Mills says secret ballots may be the best way for bush communities to decide on alcohol

Chief Minister Terry Mills is in Alice Springs for the Country Liberal Party annual conference. ERWIN CHLANDA asked him to comment on three issues.
KILGARIFF: Given that the suburb is being built on land that is owned by the public, is there a good case for blocks – at least some – to be sold for the cost of developing them, around $70,000, although residential real estate currently costs up to five times as much?
ALCOHOL IN REMOTE COMMUNITIES: Given that the weaker people in bush communities may come under pressure from the more powerful, should there be secret ballots to decide whether alcohol should be allowed?
There is confusion about MANDATORY REHAB: Is it a criminal or medical measure?


  1. What about the weaker people indeed! Within that question lays the whole crux of the problem. Who are these weaker people, the ones that we continually patronise with bare faced paternalism? Are we to understand that the weaker souls are those who stay at home, choosing not to join the mayhem on the streets of Alice? I would have thought the reverse to be a more accurate reflection of the true circumstance, those who are weak are on the streets, in the riverbeds, drunk tired and hungry a long way from a home where their families miss their sober presence, while at the same time glad that the trouble they bring with drug and alcohol abuse is being inflicted on the good citizens of Alice Springs rather than on their own communities. How nice for them, how bloody sad for us! We are facing endemic victimhood, dependency, argued so long, loud and often, that many are now of an unshakeable belief that it is quite OK not to take responsibility for your own, someone else is always responsible. It is absolutely OK if some other community takes responsibility for your trouble makers. Yet clearly this mentality of pushing out those who don’t wish to conform to prohibition for a range of reasons is the lead cause of much of the angst in community life, creating dislocation in the community, dislocation of mums dads brothers sisters cousins youngsters rebels attracted to, then trapped in, life on the outer, away from rules and constraints living on the edge, often giving up their lives on the highways in the desperation and heart break wrought by separated families. This in turn produces broken disrupted communities at home with many forgotten neglected children, usually cared for by a struggling grandparent. Community life suffers and often deteriorates to a hard endless grind for the few with the strength to hang in.
    Communities need to be “normalised”! Offering as close to the same range of services and absolutely the same range of living conditions / rules as each other if drinking is legal in our major towns and communities it must also be legal in the smaller ones. Is an Aboriginal lady living in the bush entitled to greater protection than someone living in the town? The answer is quite clearly no! So let’s stop trying to protect some individuals at the expense of others and let’s enforce the rules against bad behaviour equally across the face of the Territory and protect “Everybody” “Equally”!! While we are doing that let’s banish forever the patronising paternalistic belief than one race of people is somehow weaker and more in need of protection than the other. We were all born to the World of the 20/21st Century, let’s all take equal responsibility for living together.

  2. @ Steve Brown.
    1. I’m yet to hear you say that there is too much alcohol available at too low a price and that some reduction in supply would go a long way towards easing some of the social problems you continue to write about.
    2. You seem stuck in the belief that it’s a level playing field for black and white. The basic difference between English and first language is enough to render many Indgenous parents at a disadvantage, which flows on to their kids who are the biggest casualties of too much grog in our society.
    I could go on, but would welcome a response to the two points made here.

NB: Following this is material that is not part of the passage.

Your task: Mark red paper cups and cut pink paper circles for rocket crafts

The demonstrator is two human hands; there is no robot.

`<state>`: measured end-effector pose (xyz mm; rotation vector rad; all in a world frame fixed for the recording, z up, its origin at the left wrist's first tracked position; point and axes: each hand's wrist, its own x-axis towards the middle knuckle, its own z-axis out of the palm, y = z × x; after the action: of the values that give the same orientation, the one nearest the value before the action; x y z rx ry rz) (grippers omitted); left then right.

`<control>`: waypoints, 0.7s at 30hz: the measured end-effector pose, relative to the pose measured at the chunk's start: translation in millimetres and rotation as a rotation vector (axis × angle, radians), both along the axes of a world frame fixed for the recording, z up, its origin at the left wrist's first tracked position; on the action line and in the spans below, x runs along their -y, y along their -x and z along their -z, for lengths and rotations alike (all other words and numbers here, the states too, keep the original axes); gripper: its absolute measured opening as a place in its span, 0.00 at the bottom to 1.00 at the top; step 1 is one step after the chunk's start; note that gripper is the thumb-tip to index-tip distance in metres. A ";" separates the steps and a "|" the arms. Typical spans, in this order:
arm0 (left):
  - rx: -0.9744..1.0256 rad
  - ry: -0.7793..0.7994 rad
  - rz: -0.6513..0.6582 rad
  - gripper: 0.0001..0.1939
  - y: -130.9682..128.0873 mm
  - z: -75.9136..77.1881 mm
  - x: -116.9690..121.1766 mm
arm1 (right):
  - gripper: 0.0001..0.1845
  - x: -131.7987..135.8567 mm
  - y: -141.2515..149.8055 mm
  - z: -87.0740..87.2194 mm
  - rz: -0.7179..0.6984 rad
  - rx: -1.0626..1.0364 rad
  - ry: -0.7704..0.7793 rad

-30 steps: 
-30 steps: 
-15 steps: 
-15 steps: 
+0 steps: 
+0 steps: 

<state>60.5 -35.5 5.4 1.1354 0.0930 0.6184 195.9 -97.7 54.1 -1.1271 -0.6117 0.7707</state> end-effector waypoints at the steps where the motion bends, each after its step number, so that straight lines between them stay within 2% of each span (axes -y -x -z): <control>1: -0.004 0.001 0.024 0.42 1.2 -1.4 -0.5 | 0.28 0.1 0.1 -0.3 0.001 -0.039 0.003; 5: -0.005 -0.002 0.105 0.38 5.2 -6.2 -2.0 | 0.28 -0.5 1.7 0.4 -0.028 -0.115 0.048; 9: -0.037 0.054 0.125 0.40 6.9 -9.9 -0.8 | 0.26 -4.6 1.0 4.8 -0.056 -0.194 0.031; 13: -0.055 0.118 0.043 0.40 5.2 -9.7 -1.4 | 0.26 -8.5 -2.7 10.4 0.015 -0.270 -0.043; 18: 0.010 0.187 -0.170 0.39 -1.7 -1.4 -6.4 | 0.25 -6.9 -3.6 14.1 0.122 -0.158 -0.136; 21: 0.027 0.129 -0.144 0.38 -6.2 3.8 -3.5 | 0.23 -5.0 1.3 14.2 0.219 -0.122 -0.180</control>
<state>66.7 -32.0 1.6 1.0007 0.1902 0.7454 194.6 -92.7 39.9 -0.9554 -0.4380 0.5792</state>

  3. I’m not sure what I could say that would help you understand Russell that the price of Alcohol or its availability makes absolutely no difference to people who are prepared to travel hundreds of kilometers to get it. To break into your home to get it, to ram raid a pub to get it, and to quite often pay over a hundred dollars a carton of beer on the sly grog market to get it, to give up their homes their children and communities to get it!
    Deliberately raising prices has two effects: it aggravates the hell out of these people and further justifies the “them and us” which in turn justifies their actions against us. The other effect the one you and your mates are continually reading about in the downloaded garbage upon which you base your arguments for a floor price, definitely does have an effect!
    That effect being on the normal working class families of our communities, those that have to balance the budget each week. It means for them that dad has to cut down a little, one less tipple for mum, you think that’s a great health outcome, but is it really? I would argue that except for the few exceptions where alcohol abuse is a problem, that what you are achieving is nothing more than making life a little harder, a little tougher for our struggling families where a beer at the end of the day or week is one of the few luxuries providing enormous mental health benefits.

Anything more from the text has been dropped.